Phase 5: Timefold timetable-solver-service + solution persistence
school-service additions:
- tt_solution + tt_lesson migration. tt_lesson carries three UNIQUEs
(solution+class, solution+teacher, solution+room per slot) so the
DB itself rejects any double-booking the solver might emit by
mistake.
- Solution CRUD + GET solutions/:id/lessons endpoint with joined
class/subject/teacher/room names for display.
- POST /timetable/solutions creates the row then fires off the
solver-service via HTTP (5s timeout, mark failed if unreachable).
- SOLVER_SERVICE_URL config wired through main.go/handlers.

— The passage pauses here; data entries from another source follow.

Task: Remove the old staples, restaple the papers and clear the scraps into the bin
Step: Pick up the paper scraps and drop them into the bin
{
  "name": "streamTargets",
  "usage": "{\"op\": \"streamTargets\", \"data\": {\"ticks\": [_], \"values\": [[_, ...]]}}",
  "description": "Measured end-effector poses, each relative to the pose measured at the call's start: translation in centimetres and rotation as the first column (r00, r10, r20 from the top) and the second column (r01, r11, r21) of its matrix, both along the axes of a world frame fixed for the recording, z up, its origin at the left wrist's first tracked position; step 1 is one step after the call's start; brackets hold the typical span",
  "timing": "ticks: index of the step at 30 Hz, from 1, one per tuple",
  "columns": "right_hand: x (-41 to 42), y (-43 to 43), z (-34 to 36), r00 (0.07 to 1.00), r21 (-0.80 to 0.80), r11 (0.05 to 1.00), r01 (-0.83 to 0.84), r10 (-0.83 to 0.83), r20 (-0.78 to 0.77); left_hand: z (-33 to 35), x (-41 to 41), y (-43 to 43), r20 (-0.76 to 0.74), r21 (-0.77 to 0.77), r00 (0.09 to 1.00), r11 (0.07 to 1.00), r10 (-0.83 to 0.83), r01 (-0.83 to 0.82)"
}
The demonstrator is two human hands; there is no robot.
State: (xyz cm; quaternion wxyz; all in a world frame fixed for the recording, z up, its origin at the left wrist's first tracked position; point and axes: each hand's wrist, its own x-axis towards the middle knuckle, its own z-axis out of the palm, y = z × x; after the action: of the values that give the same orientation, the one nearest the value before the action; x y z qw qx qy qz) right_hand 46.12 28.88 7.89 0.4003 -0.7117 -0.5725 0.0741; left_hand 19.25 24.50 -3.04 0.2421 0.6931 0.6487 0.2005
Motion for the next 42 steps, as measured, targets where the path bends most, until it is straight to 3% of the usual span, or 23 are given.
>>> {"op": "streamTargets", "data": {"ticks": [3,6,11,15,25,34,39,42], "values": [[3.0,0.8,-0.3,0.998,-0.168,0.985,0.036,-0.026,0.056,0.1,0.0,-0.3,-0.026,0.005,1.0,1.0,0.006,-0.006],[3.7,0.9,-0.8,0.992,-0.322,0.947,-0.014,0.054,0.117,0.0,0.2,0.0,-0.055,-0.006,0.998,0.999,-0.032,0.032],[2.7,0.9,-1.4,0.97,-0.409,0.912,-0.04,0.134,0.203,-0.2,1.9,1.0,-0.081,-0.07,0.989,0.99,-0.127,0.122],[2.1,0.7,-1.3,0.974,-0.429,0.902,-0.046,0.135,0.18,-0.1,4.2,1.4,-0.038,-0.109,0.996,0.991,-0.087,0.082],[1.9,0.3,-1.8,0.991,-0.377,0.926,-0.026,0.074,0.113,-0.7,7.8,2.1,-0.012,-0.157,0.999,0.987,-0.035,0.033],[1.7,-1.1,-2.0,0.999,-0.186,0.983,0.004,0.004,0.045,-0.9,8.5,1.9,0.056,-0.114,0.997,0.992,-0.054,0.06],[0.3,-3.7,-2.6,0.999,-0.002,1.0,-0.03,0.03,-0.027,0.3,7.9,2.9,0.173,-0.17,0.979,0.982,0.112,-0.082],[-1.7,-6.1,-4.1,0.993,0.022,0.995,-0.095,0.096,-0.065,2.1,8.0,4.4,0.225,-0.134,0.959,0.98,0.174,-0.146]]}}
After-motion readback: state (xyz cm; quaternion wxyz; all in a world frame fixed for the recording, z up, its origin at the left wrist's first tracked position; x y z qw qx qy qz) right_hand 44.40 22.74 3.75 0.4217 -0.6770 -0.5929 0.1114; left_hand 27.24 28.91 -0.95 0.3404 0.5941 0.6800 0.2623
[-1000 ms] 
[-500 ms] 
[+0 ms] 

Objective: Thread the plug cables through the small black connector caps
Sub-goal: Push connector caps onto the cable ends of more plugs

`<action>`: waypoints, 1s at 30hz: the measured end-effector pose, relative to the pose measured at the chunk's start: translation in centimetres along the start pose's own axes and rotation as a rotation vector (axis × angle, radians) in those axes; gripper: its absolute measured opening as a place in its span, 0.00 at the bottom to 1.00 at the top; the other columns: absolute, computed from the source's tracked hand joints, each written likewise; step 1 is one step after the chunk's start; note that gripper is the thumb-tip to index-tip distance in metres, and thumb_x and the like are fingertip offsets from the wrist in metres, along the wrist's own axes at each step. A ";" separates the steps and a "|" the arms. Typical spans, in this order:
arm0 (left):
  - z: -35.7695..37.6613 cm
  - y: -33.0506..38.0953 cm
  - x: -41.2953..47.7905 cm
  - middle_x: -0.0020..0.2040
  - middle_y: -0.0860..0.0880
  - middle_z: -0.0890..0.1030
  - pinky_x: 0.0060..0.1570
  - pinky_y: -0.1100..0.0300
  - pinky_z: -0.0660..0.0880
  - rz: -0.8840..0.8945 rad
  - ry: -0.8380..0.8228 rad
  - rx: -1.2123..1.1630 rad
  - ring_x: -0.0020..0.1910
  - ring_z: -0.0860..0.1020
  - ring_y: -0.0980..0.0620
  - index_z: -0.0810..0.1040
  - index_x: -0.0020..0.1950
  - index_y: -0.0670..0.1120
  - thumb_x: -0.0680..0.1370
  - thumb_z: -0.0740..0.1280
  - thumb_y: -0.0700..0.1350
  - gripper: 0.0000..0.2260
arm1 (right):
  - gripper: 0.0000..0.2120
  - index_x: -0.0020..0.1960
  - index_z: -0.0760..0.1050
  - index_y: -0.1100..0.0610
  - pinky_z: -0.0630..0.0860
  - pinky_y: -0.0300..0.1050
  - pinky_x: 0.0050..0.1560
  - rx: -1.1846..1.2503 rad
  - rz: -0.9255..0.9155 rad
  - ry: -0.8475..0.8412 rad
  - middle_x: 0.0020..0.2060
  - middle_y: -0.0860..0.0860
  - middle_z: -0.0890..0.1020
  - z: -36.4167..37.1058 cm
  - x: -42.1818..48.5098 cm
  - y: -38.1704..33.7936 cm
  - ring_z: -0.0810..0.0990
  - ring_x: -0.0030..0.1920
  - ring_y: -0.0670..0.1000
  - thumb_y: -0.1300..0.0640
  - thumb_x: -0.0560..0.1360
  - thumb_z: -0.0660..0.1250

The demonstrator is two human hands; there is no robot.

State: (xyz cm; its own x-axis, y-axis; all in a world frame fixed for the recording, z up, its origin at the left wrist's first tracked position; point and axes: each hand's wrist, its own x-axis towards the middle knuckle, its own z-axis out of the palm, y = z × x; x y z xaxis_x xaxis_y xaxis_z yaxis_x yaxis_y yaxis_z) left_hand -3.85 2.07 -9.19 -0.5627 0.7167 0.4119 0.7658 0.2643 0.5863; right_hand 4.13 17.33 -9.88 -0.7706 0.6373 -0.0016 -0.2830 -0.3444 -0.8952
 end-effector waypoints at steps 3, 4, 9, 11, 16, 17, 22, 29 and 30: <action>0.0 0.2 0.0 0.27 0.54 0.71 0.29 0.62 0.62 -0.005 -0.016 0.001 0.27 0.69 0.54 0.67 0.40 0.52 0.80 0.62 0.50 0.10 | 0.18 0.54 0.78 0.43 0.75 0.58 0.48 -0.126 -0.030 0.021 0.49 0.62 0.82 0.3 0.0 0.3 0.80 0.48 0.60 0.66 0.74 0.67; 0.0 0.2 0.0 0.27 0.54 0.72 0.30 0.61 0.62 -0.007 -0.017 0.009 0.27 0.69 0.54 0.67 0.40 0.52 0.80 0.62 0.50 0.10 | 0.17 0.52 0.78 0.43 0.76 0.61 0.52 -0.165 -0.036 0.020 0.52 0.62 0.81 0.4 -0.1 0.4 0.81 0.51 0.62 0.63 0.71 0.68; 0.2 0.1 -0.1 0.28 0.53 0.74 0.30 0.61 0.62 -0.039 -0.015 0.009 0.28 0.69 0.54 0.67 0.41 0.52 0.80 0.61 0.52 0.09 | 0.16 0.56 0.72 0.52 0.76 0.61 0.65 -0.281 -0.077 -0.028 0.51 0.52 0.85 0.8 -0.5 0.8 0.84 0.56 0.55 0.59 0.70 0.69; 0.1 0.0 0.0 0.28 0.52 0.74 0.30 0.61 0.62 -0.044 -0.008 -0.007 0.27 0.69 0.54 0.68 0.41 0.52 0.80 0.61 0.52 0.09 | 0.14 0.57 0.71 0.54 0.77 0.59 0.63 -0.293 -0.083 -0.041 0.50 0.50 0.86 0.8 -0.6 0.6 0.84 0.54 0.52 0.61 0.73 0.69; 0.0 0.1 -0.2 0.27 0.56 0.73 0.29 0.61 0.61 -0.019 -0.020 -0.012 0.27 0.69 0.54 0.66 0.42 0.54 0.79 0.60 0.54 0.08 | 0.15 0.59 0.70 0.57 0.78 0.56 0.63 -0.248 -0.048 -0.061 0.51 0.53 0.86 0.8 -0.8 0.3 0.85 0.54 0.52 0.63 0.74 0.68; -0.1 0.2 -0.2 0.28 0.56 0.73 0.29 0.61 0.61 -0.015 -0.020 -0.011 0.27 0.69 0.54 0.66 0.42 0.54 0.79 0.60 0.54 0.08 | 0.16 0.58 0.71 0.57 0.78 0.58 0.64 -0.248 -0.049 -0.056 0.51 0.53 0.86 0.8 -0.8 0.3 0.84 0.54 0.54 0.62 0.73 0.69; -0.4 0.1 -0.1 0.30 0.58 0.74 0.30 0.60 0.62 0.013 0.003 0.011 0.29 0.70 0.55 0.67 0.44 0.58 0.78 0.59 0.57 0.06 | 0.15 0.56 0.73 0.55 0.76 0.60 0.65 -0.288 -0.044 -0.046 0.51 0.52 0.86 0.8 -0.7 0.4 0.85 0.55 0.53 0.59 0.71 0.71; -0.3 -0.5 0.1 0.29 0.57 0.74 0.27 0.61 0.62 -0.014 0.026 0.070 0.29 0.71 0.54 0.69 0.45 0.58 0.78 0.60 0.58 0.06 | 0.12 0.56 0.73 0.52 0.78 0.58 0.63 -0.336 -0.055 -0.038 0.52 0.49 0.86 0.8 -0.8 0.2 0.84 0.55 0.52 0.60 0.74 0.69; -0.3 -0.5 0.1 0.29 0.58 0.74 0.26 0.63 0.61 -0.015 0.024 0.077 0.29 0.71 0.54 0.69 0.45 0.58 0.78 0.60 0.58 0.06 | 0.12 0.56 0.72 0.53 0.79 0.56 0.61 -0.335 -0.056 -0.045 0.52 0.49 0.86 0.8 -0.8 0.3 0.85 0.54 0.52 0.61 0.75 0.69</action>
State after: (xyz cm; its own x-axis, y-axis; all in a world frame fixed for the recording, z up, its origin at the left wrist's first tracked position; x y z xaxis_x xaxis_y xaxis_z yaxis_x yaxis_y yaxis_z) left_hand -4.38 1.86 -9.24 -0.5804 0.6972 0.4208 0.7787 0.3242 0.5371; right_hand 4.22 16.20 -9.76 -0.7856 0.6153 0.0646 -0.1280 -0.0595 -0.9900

New service timetable-solver-service:
- Python 3.11 + FastAPI + Timefold Solver 1.21 (Apache-2.0). Dockerfile
bundles OpenJDK 17 since Timefold for Python is a JPype bridge.
- app/domain.py — Timefold @planning_entity Lesson with timeslot+room
as PlanningVariables; @planning_solution Timetable holds problem
facts (rooms/teachers/etc.) AND rule-fact collections.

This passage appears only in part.